You didn’t read it in high school; now here’s your chance to not read it as a grown-up.
Beowulf — the 1,000-year-old epic poem about a man-eater named Grendel and the Scandinavian king who killed him — has somehow popped up on the Wall Street Journal, Los Angeles Times, and Publishers Weekly best-seller lists (above Michael Crichton’s Timeline, no less). Maybe it’s because of the book’s nifty po-mo cover (with Beowulf in full-body chain mail). Or maybe it’s because Nobel Prize-winning poet Seamus Heaney has penned an elegant and utterly readable translation of the ancient tale.

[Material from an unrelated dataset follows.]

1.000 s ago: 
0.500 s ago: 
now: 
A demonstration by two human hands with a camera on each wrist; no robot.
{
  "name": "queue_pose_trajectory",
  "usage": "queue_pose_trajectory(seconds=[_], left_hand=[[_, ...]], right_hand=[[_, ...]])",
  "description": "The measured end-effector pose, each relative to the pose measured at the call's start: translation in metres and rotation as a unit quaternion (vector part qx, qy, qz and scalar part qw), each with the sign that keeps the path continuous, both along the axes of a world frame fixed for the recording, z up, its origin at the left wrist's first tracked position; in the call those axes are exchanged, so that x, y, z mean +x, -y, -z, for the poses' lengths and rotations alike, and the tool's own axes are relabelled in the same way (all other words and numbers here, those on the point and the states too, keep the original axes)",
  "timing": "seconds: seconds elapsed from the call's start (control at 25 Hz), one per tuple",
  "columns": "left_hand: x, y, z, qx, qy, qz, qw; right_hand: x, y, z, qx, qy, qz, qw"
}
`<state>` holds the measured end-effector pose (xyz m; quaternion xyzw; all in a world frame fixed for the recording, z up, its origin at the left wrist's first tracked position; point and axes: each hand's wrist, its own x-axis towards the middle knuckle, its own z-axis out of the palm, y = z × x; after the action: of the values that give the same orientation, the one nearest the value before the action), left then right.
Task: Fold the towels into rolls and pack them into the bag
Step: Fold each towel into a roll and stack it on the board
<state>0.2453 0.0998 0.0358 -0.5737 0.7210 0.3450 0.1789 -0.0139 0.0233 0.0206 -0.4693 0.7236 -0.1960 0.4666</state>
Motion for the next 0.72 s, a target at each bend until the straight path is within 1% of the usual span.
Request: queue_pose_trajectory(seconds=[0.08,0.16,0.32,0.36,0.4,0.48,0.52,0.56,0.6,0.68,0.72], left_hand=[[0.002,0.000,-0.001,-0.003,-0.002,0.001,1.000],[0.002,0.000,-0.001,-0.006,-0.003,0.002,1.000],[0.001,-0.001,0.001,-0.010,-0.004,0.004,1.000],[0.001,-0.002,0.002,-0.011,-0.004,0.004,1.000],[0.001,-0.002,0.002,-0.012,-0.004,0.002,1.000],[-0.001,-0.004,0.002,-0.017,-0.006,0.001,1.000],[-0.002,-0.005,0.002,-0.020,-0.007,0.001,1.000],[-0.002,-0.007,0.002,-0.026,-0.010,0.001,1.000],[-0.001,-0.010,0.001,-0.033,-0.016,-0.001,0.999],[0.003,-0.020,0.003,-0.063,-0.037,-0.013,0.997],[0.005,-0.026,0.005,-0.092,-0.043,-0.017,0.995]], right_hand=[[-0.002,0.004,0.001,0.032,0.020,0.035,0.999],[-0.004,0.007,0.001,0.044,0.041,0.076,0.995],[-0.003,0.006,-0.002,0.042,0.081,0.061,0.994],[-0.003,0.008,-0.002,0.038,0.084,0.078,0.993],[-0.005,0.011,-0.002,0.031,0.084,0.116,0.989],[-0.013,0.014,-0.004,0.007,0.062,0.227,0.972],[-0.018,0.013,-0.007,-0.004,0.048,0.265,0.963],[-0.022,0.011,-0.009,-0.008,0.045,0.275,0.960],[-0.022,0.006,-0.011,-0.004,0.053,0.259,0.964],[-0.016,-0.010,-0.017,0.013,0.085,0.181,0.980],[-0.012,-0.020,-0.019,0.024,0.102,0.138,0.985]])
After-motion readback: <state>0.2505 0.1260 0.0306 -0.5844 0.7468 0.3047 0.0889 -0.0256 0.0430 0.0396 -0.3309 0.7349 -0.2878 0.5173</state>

Whatever the reason, after six press runs 70,000 copies have been shipped to bookstores. ”I hear there’s even been talk about a movie deal, although that may be a myth,” says Farrar, Straus & Girous editor in cheif Jonathan Galassi, who edited the critically acclaimed translation (which recently won Britain’s prestigious Whitbread Award, with noted literary expert Jerry Hall casting one of the deciding votes). ”It just shows that there’s a hunger out there for our literary heritage.”
Maybe. But personally I prefer the original Old English text. As Hrothgar, protector of Shieldings, so eloquently put it, ”Ic hine cude cniht-wesende; waes hiseald-faeder.”